Safer Internet Day 2025: Strengthening Online Safety and Delivery Compliance
Safer Internet Day, recognised annually, is the UK’s largest initiative for promoting online safety.
Online safety often brings to mind issues like online scams, deepfakes, underage access to social media, or pornography. In the context of purchases, many associate online safety with secure transactions and data privacy. However, it extends further. What happens once the purchased item reaches your doorstep? How are safety measures ensured at that stage?
This year’s Safer Internet Day presents an opportunity to address compliance challenges in online retail and delivery services. With the increasing reliance on home deliveries, ensuring robust compliance standards is more critical than ever.
The Compliance Challenge in Home Deliveries
Serve Legal’s 2023 audit data showed a significant difference in age verification compliance between in-store and home delivery services for supermarket clients. Home deliveries lagged 22% behind in-store compliance. This gap persisted into 2024, with home delivery compliance remaining unchanged, while in-store compliance increased to 81%, widening the gap to 24%.
This growing disparity underscores the difficulty retailers face in ensuring consistent compliance across all sales channels, particularly for home deliveries. The risks associated with these compliance gaps, especially for age-restricted products, require immediate attention.
Why the Gap?
Several factors could contribute to lower compliance rates in home deliveries for supermarkets:
- Lack of Control on the Doorstep: Unlike in-store transactions, doorstep interactions lack visible safeguards like Challenge 25 posters, security presence, and managerial oversight.
- Conflict Resolution: Delivery staff, often working alone, may feel ill-equipped to challenge recipients effectively.
- Time Pressures: Tight deadlines, strict time slots, and rushed schedules may encourage shortcuts in compliance practices.
The rapid delivery sector faces even greater challenges, with average pass rates consistently fluctuating between 40-50% over the past five years. Many rapid delivery providers rely on freelance or self-employed drivers who work flexibly and may not receive the same compliance training as contracted in-store staff.
Additionally, rapid delivery providers often deliver produce from a number of retailers, including forecourts, restaurants, supermarkets, and convenience stores. This operational complexity creates ambiguity about who holds ultimate responsibility for ensuring age verification at the point of delivery. Such grey areas can lead to disputes between retailers and couriers, especially as legislation tightens around age-restricted sales compliance.

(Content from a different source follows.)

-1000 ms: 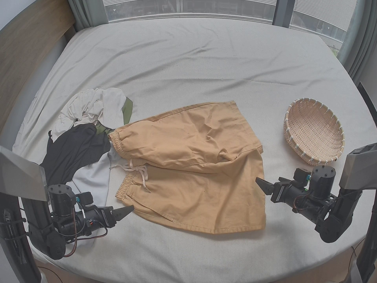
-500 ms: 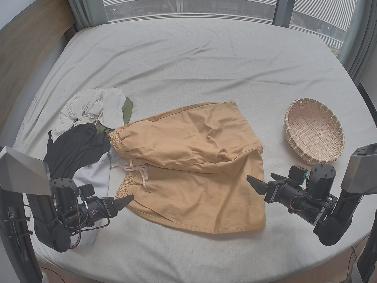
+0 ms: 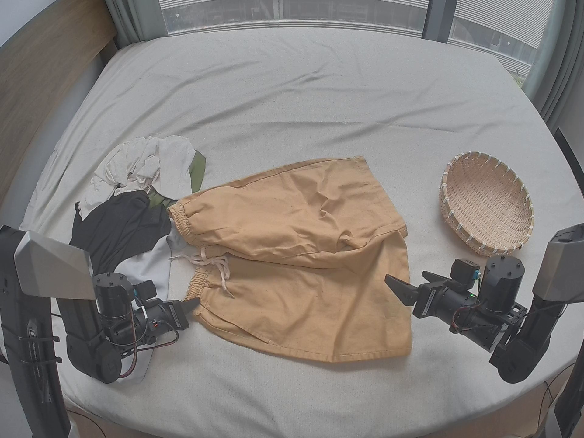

At Serve Legal, we take pride in collaborating with many of the UK’s leading rapid delivery providers, who are committed to enhancing their compliance standards through regular monthly audit programmes.
A Legislative Turning Point
Legislation is evolving to address these compliance challenges. Following a fatal knife attack in Southport in 2024, after a 17 year old was able to purchase a knife online, the UK Government has proposed stricter measures for online knife sales. Key elements of the Crime and Policing Bill, expected this spring, include:
- Dual Age Verification: Buyers must present two forms of identification at the point of purchase, including a live video verification.
- Photo ID at Delivery: Couriers must verify the recipient’s age and identity upon delivery.
- Prohibition on Unattended Deliveries: Packages containing bladed articles cannot be left on doorsteps and must be handed directly to the named purchaser.
These measures represent significant progress but underscore the urgent need for delivery providers to implement robust compliance processes.
What Businesses Can Do
To meet these new standards and ensure public safety, retailers must:
- Audit Delivery Providers: Conduct regular audits to verify adherence to age-restricted sales laws.
- Invest in Training: Offer comprehensive compliance training for couriers, including freelance or self-employed drivers.
- Enhance Monitoring: Leverage technology to monitor delivery transactions and promptly flag instances of non-compliance.
- Collaborate Across Sectors: Partner with delivery providers, compliance testers, and regulators to maintain high standards and adapt to evolving legislative requirements.
- Incentivise Compliance: Reward delivery staff and providers who consistently pass audit tests and maintain high compliance rates, while providing further training or corrective measures for those who fail to meet the standards.
Serve Legal’s Role in Online Safety
This Safer Internet Day, Serve Legal is reaffirming its commitment to supporting retailers in overcoming compliance challenges. As a leader in compliance testing, we aim to bridge the gap between online safety and real-world accountability, ensuring every transaction—whether online or on the doorstep—meets the highest safety standards. In doing so, we hope to build an ethos that keeps customers, colleagues, communities and businesses safe from the effects of non-compliance.